Zugegeben, auf dem Weg zur beinahe unvermeidlichen Auflösung sind einige Szenen zu kitschig, rührselig oder prätentiös geraten. Auch der beschwörende Off-Kommentar, bei dem nicht ganz klar ist, wer sich da eigentlich zu Wort meldet, stört unnötig. Doch zum Glück überwiegen die guten Szenen, in denen der Film sein – ziemlich konstruiertes – Szenario konsequent weiter entwickelt. Da gelingen Regisseur Mackenzie einige großartige Einstellungen, die lange im Gedächtnis bleiben. Das Drehbuch sorgt für eine gute Balance zwischen dem persönlichen Drama von Susan und Michael und den immer ungewöhnlicheren Umständen, in denen sie leben. Das nur scheinbar gemächliche Erzähltempo und das gute Timing sind weitere Stärken des Films.

Großen Anteil am Erfolg des Films hat die sehr gelungene Love-Story zwischen Susan und Michael, und damit die beiden Hauptdarsteller. Green und McGregor sind sehr gut besetzt, weil sie beide nicht auf bestimmte Rollen-Typen festgelegt sind. Sie schaffen es, ihre Figuren überzeugend und bodenständig erscheinen zu lassen. Weil sie im Zentrum eines so ungewöhnlichen Szenarios stehen ist es für „Perfect Sense“ von immenser Bedeutung, dass sie sowohl als Paar als auch als Identifikationsfiguren funktionieren.
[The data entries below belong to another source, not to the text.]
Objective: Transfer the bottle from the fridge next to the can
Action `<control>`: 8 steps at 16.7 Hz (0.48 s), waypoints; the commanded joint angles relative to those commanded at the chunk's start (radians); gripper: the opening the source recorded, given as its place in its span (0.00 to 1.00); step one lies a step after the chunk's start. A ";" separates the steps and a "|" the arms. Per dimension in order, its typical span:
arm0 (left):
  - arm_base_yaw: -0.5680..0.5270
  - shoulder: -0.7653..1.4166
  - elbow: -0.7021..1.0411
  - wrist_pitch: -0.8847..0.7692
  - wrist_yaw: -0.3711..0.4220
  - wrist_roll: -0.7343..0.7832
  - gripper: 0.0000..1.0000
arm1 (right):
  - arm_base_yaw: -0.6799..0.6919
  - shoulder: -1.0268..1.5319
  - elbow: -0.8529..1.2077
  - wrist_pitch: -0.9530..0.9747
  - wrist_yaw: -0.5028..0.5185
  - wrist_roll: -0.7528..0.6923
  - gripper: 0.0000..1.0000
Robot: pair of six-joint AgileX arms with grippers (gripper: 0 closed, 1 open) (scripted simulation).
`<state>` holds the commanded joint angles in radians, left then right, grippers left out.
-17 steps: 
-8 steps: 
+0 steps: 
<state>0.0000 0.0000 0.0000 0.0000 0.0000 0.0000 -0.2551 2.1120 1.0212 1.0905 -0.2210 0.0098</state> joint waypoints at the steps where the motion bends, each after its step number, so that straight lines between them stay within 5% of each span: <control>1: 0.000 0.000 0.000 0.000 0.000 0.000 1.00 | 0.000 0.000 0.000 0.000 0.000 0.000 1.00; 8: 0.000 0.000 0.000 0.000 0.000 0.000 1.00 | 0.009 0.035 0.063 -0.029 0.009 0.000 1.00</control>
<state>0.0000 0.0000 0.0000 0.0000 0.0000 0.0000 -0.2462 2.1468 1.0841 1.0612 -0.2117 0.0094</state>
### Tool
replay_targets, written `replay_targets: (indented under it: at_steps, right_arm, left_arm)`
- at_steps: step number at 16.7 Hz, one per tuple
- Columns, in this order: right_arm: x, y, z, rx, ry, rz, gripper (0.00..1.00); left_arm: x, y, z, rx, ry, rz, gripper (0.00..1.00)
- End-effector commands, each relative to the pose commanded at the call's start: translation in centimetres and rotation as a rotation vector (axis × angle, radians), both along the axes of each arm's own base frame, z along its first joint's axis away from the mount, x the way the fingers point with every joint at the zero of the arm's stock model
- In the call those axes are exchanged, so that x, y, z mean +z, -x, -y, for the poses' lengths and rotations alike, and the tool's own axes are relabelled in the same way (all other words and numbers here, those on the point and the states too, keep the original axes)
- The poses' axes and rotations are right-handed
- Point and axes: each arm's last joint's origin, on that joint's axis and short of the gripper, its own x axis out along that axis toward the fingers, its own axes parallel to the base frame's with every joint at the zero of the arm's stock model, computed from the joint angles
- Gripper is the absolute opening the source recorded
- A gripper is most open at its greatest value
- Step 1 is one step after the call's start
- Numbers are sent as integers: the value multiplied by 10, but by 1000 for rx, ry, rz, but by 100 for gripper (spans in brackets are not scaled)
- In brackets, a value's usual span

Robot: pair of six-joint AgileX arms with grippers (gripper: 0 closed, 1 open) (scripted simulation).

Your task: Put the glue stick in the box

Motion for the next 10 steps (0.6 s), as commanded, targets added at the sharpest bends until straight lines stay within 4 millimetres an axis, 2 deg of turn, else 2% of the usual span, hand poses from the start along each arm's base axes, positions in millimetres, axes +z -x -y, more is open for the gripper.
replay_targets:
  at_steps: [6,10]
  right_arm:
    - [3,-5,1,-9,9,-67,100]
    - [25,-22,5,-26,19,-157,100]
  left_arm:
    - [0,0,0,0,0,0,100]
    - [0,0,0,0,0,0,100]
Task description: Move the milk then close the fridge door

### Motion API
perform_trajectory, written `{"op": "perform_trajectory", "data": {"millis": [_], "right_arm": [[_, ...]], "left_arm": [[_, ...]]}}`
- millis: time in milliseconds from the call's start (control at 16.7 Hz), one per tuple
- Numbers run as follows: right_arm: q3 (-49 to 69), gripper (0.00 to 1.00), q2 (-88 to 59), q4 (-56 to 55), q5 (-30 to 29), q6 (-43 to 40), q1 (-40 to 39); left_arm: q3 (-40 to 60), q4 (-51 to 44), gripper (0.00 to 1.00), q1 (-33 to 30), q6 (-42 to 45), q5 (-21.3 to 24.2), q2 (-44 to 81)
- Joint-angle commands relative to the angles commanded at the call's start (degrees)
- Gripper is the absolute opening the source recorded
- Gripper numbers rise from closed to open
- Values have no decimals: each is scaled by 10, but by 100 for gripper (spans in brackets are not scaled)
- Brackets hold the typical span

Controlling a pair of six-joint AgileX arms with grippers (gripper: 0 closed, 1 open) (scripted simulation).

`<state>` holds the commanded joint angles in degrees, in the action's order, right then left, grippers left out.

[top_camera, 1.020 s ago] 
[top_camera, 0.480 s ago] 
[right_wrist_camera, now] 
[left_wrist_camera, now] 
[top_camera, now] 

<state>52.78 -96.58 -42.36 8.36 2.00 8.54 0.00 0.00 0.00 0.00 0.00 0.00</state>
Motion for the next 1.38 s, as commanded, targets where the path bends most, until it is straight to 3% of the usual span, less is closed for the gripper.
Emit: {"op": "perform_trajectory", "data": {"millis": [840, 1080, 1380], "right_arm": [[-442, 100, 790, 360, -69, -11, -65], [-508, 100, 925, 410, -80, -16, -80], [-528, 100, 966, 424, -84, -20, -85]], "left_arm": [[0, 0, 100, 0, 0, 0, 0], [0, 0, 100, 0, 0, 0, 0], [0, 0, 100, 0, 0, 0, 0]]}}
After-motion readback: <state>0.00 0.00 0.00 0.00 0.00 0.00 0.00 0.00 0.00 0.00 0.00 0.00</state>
Wer sich auf die Exposition des Films nicht einlassen mag, der wird mit „Perfect Sense“ nicht viel anfangen können. Auch Zuschauer, die sich gerne auf das „Was wäre wenn“-Spiel einlassen werden (wie der Autor dieser Zeilen) etwas zu bemängeln haben. Sicher ist aber, dass der Film und seine Macher mutig und mit viel Geschick einen ungewöhnlichen, im positiven Sinne interessanten und dabei sogar noch unterhaltsamen Film geschaffen haben. Das ist mehr, als man über viele andere Filme sagen kann, und verdient wie ich finde Respekt.

4/5

PS: [Spoiler] Anders als zuletzt Steven Soderbergh in „Contagion“ ist „Perfect Sense“ nicht an einem Maximum an Realismus interessiert. Der schrittweise Verlust der Sinne und die Reaktion der Menschen (bzw. der Menschheit) darauf stehen im Zentrum, die Epidemie ist hier nur Mittel zum Zweck.